Work to be completed: Gather each line of the records where "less" appears.

Given data:
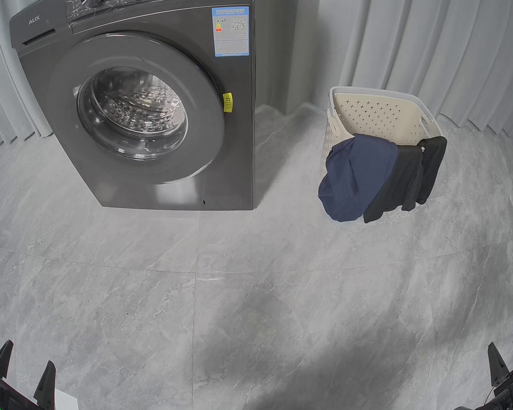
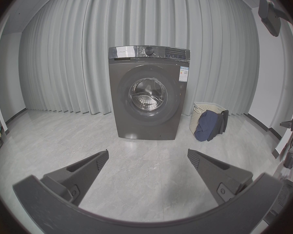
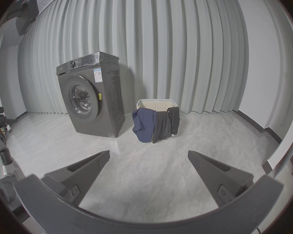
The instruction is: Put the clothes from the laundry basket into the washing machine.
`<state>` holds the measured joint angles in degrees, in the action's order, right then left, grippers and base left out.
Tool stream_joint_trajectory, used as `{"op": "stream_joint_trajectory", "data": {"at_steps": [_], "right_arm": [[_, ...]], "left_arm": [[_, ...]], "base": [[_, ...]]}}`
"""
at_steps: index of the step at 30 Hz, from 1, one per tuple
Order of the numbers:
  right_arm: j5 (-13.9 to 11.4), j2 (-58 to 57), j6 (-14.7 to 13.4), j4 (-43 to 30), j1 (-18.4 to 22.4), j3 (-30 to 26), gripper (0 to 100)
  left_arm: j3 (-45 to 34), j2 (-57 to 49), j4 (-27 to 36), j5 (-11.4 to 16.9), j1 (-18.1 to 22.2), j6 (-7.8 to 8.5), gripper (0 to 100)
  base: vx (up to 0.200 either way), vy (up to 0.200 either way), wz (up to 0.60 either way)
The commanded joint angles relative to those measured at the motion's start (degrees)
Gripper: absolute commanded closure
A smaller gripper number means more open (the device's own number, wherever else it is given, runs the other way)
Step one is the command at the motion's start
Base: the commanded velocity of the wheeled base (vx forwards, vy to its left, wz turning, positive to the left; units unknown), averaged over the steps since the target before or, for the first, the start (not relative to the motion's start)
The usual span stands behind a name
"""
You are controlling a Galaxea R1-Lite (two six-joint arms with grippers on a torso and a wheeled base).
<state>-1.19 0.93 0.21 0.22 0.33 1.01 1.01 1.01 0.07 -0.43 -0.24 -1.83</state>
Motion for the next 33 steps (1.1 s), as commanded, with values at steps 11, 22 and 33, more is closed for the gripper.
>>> {"op": "stream_joint_trajectory", "data": {"at_steps": [11,22,33], "right_arm": [[-0.04,-0.93,0.14,0.04,0.02,-1.01,0],[-0.04,-0.93,0.14,0.04,0.02,-1.01,0],[-0.04,-0.93,0.14,0.04,0.02,-1.01,0]], "left_arm": [[-0.92,-0.66,0.01,-0.01,-0.02,-0.11,0],[-0.92,-0.66,0.01,-0.01,-0.02,-0.02,0],[-0.92,-0.66,0.01,-0.01,-0.02,-0.02,0]], "base": [[0.145,0.000,-0.16],[0.182,0.000,0.00],[0.000,-0.055,0.00]]}}
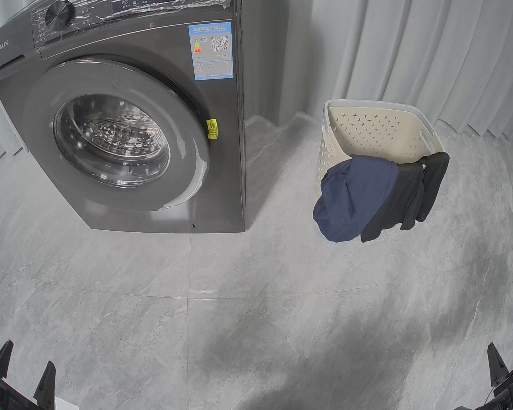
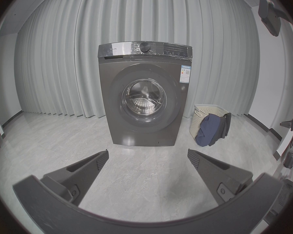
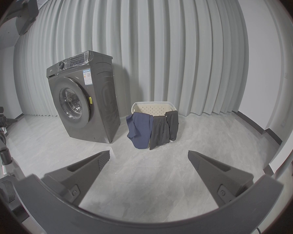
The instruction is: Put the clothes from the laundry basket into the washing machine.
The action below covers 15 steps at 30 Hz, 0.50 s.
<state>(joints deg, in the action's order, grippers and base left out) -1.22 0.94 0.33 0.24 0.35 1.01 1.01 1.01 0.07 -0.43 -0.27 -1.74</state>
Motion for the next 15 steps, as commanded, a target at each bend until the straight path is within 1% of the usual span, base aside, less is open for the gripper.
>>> {"op": "stream_joint_trajectory", "data": {"at_steps": [1,15], "right_arm": [[-0.01,-0.94,0.02,0.02,0.00,-1.01,0],[-0.01,-0.94,0.02,0.02,0.00,-1.01,0]], "left_arm": [[-0.92,-0.66,0.01,-0.01,0.00,-0.01,0],[-0.92,-0.66,0.01,-0.01,0.00,-0.10,0]], "base": [[0.000,-0.200,0.00],[0.000,-0.200,0.00]]}}
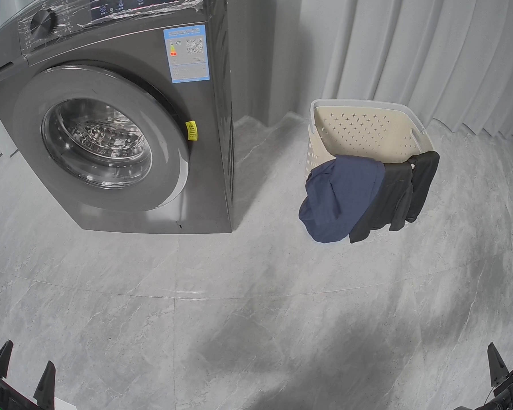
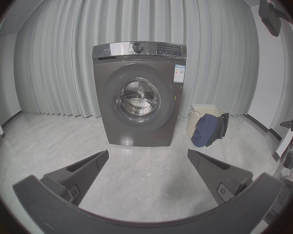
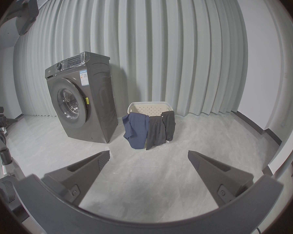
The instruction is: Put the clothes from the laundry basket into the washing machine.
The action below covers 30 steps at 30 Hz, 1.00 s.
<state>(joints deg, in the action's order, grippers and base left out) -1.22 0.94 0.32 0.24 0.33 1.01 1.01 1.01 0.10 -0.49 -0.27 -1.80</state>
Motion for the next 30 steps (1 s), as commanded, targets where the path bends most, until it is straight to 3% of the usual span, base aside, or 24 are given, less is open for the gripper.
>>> {"op": "stream_joint_trajectory", "data": {"at_steps": [1,15,30], "right_arm": [[-0.01,-0.94,0.03,0.02,0.02,-1.01,0],[-0.01,-0.94,0.03,0.02,0.02,-1.01,0],[-0.01,-0.94,0.03,0.02,0.02,-1.01,0]], "left_arm": [[-0.92,-0.66,-0.01,-0.04,0.00,-0.04,0],[-0.92,-0.66,-0.01,0.05,0.00,-0.22,0],[-0.92,-0.66,-0.01,-0.04,0.00,-0.13,0]], "base": [[0.000,-0.200,0.00],[0.000,-0.029,0.00],[0.200,0.000,0.00]]}}
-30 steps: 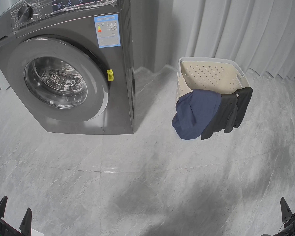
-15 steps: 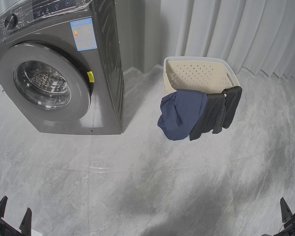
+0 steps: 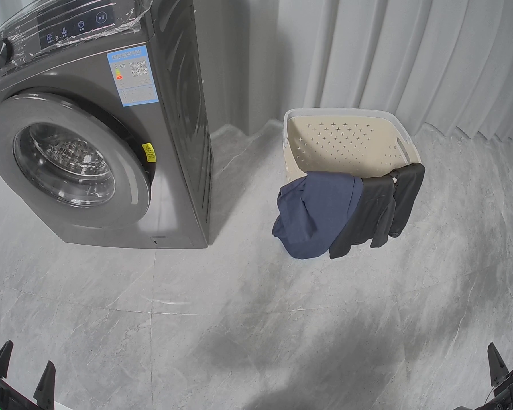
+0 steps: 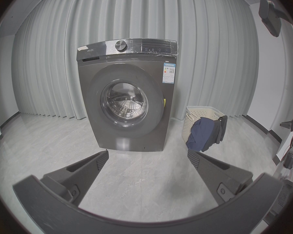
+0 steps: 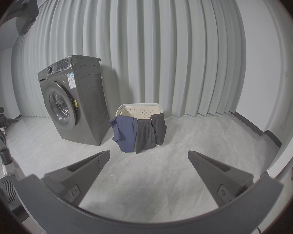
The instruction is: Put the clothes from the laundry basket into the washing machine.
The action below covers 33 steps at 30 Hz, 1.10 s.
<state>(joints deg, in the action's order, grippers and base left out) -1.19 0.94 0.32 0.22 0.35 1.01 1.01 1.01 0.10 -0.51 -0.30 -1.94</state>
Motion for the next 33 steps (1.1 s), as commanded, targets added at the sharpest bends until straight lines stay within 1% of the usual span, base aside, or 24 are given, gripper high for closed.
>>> {"op": "stream_joint_trajectory", "data": {"at_steps": [1,9,30,33], "right_arm": [[-0.04,-0.94,0.03,0.04,0.00,-1.01,0],[-0.04,-0.94,0.03,0.04,0.00,-1.01,0],[-0.04,-0.94,0.03,0.04,0.00,-1.01,0],[-0.04,-0.94,0.03,0.04,0.00,-1.01,0]], "left_arm": [[-0.92,-0.66,-0.01,-0.02,0.04,0.00,0],[-0.92,-0.66,-0.01,-0.02,0.04,0.09,0],[-0.92,-0.66,-0.01,-0.02,0.04,0.09,0],[-0.92,-0.66,-0.01,-0.02,0.04,0.09,0]], "base": [[0.000,0.000,0.00],[0.000,0.000,0.00],[0.000,-0.200,0.00],[0.000,0.000,0.00]]}}
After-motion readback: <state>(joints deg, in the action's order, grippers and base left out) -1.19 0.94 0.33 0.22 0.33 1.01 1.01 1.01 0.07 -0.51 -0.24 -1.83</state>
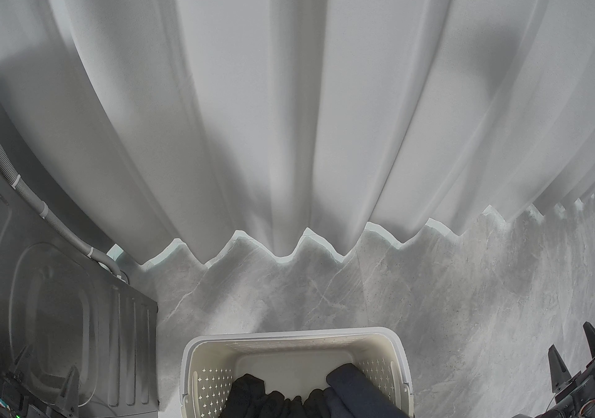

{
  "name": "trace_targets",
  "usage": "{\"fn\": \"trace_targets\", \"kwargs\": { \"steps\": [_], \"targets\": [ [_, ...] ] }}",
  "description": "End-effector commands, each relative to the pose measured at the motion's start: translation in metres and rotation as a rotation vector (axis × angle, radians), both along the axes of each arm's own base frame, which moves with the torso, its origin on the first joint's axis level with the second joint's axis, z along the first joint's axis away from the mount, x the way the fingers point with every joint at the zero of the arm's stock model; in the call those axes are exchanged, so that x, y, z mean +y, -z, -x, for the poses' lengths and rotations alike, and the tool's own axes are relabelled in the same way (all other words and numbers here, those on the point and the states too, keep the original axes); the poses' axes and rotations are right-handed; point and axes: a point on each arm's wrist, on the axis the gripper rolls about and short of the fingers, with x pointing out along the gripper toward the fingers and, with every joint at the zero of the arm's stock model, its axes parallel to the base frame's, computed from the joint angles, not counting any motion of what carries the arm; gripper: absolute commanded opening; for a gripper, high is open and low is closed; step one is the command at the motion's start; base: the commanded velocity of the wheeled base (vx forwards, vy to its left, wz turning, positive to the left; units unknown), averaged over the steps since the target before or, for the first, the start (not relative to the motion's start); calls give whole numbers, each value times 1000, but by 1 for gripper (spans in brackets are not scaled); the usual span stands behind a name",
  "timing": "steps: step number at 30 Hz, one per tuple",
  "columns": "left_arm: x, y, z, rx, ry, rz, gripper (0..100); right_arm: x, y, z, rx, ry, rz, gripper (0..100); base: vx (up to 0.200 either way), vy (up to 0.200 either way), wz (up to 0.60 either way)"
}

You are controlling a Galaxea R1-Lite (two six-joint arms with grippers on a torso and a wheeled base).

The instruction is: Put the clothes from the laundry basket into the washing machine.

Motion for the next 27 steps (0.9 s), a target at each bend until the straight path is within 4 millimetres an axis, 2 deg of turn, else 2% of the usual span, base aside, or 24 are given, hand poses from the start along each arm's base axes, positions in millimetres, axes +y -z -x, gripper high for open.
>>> {"fn": "trace_targets", "kwargs": {
  "steps": [1, 27],
  "targets": [
    [0, 4, 0, 4, -1, 0, 100, 0, 5, -1, 13, 0, 0, 100, -200, 0, 0],
    [0, 4, 0, 4, 1, -1, 100, 0, 5, -1, 15, -4, 2, 100, -200, 0, 0]
  ]
}}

Finished exercise:
Motion for the next 15 steps, as commanded, a target at each bend until the straight path is within 1% of the usual span, base aside, less is open for the gripper.
Motion for the next 30 steps (1 s), as commanded, targets where the path bends most, until it is straight to 3% of the usual span, base aside, or 24 are given, less is open for the gripper.

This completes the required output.